CRIMINAL. RESP. PUBLICAR CENA DE SEXO EXPLÍCITO OU PORNOGRÁFICA ENVOLVENDO CRIANÇA E ADOLESCENTE VIA INTERNET. EMBARGOS DE DECLARAÇÃO. ALÍNEA "A" DO PERMISSIVO CONSTITUCIONAL. MATÉRIA DEBATIDA NA INSTÂNCIA A QUO A DESPEITO DA NÃO INDICAÇÃO DO DISPOSITIVO LEGAL. PREQUESTIONAMENTO IMPLÍCITO. INVESTIGAÇÃO. MINISTÉRIO PÚBLICO. LEGITIMIDADE. SÚMULA 234/STJ. ATIPICIDADE DA CONDUTA. ANÁLISE DOS TERMOS PUBLICAR E DIVULGAR. IDENTIFICAÇÃO DAS CRIANÇAS E ADOLESCENTES PARA A CONFIGURAÇÃO DO DELITO. DESNECESSIDADE. ECA. DESTINATÁRIOS. CRIANÇAS E ADOLESCENTES COMO UM TODO. SUSPENSÃO CONDICIONAL DO PROCESSO. PRERROGATIVA DO MINISTÉRIO PÚBLICO. TITULAR DA AÇÃO PENAL PÚBLICA. RECURSO PARCIALMENTE PROVIDO.

[...]

IV. Afasta-se a idéia da exclusividade da polícia judiciária para proceder às investigações de infrações penais, uma vez que o Ministério Público tem competência para tanto, e essa atuação não o impede dar início à ação penal correspondente.
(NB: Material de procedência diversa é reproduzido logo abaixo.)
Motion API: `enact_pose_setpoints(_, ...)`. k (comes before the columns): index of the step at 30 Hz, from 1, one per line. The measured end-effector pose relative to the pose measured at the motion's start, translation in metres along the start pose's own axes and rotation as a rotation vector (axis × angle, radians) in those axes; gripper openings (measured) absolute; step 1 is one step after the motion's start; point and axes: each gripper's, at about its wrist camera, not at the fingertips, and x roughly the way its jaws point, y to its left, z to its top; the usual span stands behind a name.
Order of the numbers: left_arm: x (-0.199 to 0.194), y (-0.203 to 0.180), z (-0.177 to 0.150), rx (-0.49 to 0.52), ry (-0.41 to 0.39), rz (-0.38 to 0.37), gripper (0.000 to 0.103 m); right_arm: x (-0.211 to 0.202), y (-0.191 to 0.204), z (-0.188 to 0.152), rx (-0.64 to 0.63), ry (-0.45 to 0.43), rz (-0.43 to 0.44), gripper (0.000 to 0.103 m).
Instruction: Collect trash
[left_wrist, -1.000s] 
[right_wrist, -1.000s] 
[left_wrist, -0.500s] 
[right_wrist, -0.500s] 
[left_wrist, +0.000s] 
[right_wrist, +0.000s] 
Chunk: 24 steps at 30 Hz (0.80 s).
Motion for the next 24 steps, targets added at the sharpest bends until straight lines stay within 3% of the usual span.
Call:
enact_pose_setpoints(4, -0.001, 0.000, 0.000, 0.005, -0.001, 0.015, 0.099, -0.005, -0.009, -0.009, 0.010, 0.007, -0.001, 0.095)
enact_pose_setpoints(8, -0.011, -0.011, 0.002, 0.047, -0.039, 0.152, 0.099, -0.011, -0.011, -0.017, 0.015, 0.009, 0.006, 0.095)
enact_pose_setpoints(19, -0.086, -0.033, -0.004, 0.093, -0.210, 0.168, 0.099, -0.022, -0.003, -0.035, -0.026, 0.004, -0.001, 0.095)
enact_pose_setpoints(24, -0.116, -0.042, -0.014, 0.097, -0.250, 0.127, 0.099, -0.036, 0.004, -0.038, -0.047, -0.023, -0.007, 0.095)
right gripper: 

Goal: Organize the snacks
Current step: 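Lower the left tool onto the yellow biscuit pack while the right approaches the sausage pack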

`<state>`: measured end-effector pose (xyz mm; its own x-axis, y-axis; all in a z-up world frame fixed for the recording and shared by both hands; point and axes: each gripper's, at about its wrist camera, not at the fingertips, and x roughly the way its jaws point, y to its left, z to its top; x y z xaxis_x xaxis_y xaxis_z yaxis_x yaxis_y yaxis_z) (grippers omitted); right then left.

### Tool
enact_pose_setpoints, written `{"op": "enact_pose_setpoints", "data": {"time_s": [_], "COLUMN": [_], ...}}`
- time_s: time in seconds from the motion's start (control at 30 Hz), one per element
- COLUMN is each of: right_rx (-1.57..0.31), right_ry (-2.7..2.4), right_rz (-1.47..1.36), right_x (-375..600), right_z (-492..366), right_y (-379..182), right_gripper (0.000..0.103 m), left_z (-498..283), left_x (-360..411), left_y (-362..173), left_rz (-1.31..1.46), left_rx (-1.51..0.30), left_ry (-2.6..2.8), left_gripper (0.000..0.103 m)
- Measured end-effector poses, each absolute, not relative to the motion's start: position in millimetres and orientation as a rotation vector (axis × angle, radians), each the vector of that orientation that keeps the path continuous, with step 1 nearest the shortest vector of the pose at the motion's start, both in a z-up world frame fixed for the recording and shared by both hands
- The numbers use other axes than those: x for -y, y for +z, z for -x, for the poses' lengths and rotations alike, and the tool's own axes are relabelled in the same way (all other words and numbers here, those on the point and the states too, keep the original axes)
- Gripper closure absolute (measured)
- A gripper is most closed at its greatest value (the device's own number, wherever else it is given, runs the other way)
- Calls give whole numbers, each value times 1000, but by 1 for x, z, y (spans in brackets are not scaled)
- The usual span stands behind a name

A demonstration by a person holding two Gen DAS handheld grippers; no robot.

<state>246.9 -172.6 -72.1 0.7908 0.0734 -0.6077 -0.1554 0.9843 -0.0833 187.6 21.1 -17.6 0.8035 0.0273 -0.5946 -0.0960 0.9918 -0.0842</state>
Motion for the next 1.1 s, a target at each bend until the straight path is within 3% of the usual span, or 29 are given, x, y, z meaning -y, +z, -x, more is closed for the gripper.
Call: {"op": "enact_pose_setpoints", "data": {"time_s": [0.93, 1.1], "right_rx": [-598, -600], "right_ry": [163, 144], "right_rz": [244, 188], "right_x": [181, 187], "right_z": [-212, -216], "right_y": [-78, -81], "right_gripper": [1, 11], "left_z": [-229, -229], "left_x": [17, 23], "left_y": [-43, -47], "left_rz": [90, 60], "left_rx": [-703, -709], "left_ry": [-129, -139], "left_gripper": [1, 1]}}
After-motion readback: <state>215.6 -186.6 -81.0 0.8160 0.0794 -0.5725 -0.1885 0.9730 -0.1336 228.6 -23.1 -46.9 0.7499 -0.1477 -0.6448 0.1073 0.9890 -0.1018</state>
Súmula 234/STJ.

V. Hipótese em que o Tribunal a quo afastou a tipicidade da conduta dos réus, sob o fundamento de que o ato de divulgar não é sinônimo de publicar, pois "nem todo aquele que divulga, publica", entendendo que os réus divulgavam o material, "de forma restrita, em comunicação pessoal, utilizando a internet", concluindo que não estariam, desta forma, publicando as imagens.

VI. Se os recorridos trocaram fotos pornográficas envolvendo crianças e adolescentes através da internet, resta caracterizada a conduta descrita no tipo penal previsto no art. 241 do Estatuto da Criança e do Adolescente, uma vez que permitiram a difusão da imagem para um número indeterminado de pessoas, tornando-as públicas, portanto.

VII. Para a caracterização do disposto no art. 241 do Estatuto da Criança e do Adolescente, "não se exige dano individual efetivo, bastando o potencial. Significa não se exigir que, em face da publicação, haja dano real à imagem, respeito à dignidade etc. de alguma criança ou adolescente, individualmente lesados. O tipo se contenta com o dano à imagem abstratamente considerada.".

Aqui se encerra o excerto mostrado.